§ **DATA PROVIDED**:
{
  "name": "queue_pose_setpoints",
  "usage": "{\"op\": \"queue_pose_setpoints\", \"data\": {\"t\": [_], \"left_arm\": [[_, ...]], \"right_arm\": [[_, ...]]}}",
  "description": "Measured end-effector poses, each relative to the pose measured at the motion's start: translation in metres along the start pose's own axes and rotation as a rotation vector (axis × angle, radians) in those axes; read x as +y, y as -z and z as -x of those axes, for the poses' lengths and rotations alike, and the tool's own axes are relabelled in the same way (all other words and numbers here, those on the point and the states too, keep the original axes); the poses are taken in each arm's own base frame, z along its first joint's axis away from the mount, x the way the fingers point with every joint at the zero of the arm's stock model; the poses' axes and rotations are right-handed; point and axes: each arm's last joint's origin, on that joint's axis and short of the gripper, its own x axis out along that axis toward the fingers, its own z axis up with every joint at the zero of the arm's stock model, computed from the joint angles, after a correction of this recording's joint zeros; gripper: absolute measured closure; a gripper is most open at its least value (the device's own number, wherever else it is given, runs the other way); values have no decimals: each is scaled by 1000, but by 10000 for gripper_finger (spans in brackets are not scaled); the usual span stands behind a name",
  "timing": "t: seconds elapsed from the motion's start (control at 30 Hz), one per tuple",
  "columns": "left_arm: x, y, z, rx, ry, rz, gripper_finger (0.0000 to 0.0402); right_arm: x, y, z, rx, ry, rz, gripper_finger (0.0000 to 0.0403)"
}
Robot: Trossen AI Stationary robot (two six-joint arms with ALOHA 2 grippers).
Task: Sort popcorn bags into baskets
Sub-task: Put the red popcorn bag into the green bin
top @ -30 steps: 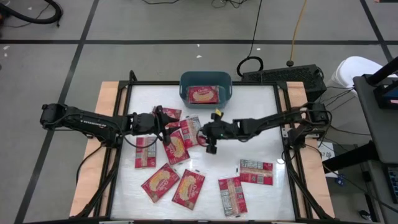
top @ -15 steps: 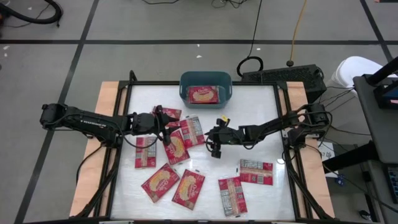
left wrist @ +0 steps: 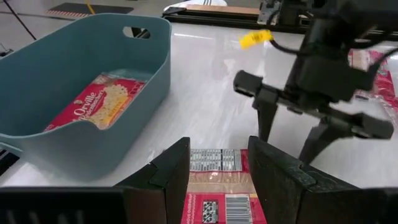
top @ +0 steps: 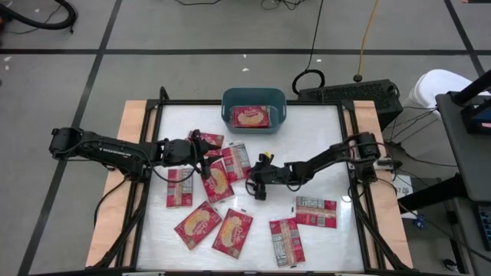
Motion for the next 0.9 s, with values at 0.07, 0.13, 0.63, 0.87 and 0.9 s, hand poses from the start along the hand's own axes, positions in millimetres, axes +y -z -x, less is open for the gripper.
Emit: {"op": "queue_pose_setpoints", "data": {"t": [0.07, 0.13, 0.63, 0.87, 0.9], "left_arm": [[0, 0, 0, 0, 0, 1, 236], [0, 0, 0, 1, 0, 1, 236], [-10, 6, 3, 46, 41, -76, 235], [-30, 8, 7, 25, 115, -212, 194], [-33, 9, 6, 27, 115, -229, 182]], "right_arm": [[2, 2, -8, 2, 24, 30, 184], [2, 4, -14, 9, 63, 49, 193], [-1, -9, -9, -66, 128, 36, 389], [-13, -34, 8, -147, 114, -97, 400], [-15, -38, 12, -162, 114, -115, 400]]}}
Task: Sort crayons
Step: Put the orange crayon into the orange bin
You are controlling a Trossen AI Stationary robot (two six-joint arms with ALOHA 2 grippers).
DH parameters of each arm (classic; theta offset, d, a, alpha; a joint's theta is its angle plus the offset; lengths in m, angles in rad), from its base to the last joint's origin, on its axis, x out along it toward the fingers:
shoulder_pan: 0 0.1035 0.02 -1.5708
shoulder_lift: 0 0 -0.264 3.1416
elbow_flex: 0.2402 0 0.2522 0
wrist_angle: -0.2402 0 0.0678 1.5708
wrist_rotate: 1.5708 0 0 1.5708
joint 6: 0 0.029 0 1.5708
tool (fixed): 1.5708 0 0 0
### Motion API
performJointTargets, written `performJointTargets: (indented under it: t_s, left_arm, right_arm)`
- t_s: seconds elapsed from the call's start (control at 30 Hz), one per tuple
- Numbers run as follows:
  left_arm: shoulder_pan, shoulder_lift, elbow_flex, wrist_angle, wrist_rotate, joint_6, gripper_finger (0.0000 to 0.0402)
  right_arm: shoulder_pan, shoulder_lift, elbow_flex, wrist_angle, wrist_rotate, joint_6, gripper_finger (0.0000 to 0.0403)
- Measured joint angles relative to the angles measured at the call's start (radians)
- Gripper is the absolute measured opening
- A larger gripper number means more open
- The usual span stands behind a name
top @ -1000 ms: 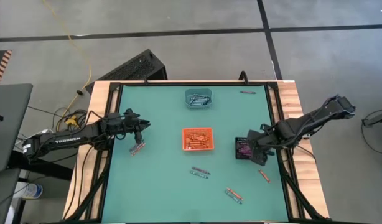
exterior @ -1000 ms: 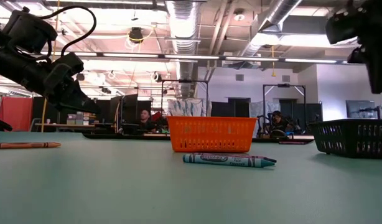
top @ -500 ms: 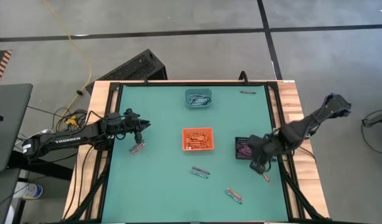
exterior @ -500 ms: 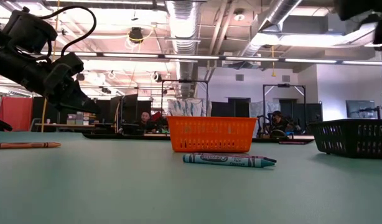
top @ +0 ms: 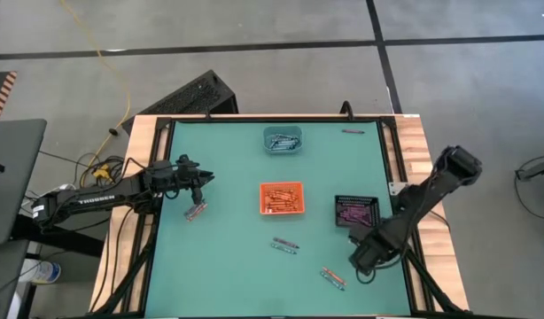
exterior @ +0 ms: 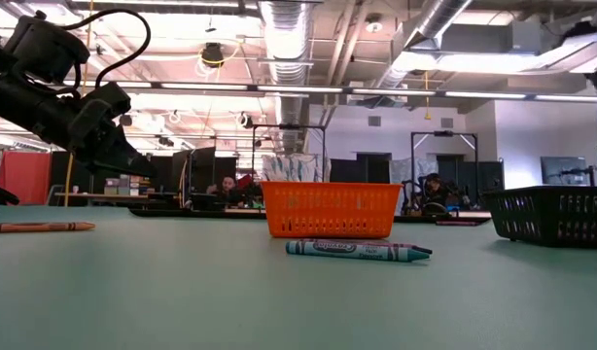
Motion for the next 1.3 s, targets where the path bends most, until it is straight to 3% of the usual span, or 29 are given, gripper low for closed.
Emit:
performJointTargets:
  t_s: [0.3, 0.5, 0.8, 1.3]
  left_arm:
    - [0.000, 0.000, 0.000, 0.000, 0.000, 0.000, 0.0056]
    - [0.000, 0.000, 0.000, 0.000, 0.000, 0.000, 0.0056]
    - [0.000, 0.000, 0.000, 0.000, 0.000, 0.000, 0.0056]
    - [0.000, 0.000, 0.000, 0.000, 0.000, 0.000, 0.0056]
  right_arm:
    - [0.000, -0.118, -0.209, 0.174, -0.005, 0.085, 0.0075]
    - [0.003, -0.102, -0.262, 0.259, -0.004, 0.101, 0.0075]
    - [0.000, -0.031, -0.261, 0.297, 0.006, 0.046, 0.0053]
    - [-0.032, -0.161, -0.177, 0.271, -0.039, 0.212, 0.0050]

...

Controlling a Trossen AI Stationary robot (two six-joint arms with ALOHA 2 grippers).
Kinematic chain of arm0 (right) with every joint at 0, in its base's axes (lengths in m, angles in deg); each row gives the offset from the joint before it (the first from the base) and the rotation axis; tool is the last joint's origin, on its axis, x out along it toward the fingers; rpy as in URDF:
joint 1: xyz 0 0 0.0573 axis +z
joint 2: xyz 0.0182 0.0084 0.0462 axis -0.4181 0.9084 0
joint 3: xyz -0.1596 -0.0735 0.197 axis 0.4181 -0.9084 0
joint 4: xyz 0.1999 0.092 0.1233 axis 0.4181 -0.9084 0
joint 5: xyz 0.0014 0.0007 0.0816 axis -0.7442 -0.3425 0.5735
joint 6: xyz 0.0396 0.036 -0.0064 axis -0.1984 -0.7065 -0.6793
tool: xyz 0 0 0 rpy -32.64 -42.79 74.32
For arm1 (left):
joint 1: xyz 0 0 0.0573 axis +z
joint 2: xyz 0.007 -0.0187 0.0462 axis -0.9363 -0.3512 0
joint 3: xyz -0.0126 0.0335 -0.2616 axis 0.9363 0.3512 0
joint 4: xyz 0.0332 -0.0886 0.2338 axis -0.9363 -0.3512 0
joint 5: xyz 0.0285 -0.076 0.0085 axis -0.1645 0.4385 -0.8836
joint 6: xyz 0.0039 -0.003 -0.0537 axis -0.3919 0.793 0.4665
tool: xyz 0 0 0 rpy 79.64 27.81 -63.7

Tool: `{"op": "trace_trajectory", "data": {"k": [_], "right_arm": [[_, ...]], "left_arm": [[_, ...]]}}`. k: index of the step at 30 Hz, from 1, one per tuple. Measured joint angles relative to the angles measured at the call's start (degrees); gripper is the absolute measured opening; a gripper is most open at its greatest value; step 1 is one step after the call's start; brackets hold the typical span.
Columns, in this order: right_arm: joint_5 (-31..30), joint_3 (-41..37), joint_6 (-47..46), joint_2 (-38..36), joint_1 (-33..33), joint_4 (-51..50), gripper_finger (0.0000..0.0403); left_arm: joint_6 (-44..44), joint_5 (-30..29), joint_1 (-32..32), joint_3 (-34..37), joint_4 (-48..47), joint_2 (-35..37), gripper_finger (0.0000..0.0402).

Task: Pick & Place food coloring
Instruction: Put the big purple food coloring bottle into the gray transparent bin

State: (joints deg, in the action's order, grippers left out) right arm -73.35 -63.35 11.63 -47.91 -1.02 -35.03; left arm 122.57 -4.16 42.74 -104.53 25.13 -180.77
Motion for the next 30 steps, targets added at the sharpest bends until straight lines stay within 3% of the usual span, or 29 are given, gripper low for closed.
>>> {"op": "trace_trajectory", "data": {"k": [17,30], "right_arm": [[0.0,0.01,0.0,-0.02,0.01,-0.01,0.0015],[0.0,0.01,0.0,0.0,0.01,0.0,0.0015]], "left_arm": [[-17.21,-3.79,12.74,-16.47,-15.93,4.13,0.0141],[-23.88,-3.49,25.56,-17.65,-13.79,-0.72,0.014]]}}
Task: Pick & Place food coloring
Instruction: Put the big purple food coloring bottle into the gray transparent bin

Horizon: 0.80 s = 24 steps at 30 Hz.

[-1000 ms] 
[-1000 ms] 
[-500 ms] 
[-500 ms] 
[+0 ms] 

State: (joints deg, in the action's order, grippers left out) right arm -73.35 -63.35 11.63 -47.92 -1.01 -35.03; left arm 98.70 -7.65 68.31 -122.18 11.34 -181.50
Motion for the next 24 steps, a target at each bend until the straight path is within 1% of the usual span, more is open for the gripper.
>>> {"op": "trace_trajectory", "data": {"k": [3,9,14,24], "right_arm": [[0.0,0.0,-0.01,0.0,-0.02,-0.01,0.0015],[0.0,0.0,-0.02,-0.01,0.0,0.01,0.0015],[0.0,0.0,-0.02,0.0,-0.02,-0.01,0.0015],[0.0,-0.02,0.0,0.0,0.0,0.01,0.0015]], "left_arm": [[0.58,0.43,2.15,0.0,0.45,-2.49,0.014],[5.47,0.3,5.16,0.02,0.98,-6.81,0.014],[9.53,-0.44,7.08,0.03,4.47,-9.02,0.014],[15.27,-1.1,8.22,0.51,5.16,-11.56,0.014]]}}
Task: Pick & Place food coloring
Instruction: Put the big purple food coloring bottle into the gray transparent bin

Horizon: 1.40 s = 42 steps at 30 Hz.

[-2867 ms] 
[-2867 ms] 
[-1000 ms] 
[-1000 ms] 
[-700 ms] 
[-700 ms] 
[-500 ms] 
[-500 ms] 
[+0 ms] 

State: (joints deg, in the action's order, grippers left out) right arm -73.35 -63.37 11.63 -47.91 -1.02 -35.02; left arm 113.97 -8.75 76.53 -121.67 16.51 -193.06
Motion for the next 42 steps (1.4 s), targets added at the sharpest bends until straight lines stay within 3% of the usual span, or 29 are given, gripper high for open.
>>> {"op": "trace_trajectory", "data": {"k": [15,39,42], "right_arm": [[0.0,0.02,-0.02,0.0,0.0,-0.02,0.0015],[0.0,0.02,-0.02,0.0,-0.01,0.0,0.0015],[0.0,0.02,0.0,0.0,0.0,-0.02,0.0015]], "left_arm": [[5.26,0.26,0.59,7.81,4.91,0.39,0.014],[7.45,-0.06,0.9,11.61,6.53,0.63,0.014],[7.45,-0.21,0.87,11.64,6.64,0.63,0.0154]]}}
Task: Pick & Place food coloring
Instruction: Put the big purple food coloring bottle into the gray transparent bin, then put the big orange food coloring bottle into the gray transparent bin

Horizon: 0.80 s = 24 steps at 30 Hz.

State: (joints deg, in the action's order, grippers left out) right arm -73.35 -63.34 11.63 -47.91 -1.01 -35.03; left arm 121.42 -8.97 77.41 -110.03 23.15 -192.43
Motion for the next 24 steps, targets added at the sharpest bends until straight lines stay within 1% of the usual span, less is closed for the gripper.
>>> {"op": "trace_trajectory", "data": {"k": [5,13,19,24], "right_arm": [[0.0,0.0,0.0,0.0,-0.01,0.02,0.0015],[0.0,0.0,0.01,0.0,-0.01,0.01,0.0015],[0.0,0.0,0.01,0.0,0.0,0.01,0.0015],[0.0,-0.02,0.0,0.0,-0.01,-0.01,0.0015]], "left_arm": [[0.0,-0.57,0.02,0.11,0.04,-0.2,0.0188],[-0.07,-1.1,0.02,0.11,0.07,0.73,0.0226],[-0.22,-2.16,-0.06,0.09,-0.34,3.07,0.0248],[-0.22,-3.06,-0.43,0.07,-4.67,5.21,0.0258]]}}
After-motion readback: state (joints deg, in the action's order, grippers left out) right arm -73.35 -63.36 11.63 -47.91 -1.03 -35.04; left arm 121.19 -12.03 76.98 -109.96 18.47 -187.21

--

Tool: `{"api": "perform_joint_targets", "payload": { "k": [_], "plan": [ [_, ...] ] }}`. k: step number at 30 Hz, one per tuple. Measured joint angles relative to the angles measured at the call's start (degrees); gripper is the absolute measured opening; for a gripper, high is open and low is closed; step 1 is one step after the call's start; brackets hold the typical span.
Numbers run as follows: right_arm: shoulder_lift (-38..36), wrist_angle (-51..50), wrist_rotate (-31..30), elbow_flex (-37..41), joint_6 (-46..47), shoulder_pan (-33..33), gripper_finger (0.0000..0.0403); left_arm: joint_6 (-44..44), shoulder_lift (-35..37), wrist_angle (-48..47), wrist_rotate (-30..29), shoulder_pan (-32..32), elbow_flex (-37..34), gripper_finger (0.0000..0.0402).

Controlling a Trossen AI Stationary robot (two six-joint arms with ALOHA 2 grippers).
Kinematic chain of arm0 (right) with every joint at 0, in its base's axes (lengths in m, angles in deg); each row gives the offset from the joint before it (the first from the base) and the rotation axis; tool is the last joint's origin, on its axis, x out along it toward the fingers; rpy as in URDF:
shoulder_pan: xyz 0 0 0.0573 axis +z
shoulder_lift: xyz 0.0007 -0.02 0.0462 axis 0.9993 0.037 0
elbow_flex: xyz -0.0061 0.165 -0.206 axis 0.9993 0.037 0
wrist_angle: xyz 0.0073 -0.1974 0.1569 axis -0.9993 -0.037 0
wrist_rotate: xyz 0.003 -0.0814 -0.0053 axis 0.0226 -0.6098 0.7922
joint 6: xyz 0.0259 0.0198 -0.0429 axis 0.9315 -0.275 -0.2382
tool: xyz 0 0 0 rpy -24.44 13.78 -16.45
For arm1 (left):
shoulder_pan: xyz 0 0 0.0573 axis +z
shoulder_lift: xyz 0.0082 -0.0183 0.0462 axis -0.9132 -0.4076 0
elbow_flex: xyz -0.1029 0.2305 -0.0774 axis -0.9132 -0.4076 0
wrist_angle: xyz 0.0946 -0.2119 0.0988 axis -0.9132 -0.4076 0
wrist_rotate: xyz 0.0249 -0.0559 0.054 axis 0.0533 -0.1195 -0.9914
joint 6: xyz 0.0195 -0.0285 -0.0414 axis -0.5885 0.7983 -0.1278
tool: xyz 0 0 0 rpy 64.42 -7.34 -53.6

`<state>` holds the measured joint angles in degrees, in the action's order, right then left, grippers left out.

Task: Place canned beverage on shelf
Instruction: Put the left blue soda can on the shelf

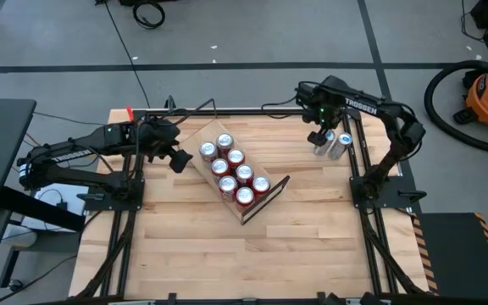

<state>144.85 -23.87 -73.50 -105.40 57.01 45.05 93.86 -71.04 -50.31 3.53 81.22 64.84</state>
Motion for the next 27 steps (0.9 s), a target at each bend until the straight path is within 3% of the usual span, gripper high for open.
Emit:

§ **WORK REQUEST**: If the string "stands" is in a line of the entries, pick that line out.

§ **THE ANSWER**:
  "description": "Measured end-effector poses, each relative to the pose measured at the motion's start: translation in metres along the start pose's own axes and rotation as a rotation vector (axis × angle, radians) in those axes; read x as +y, y as -z and z as -x of those axes, for the poses' lengths and rotations alike, and the tool's own axes are relabelled in the same way (all other words and numbers here, those on the point and the states too, keep the original axes); the poses are taken in each arm's own base frame, z along its first joint's axis away from the mount, x the way the fingers point with every joint at the zero of the arm's stock model; the poses' axes and rotations are right-handed; point and axes: each arm's last joint's origin, on that joint's axis and short of the gripper, its own x axis out along that axis toward the fingers, its own z axis up with every joint at the zero of the arm's stock model, computed from the joint angles, after a correction of this recording's joint zeros; gripper: absolute measured closure; a gripper is most open at its least value (the device's own number, wherever else it is given, runs the other way); values have no decimals: each is scaled by 1000, but by 10000 for gripper_finger (spans in brackets are not scaled); the usual span stands behind a name",
- The usual span stands behind a name

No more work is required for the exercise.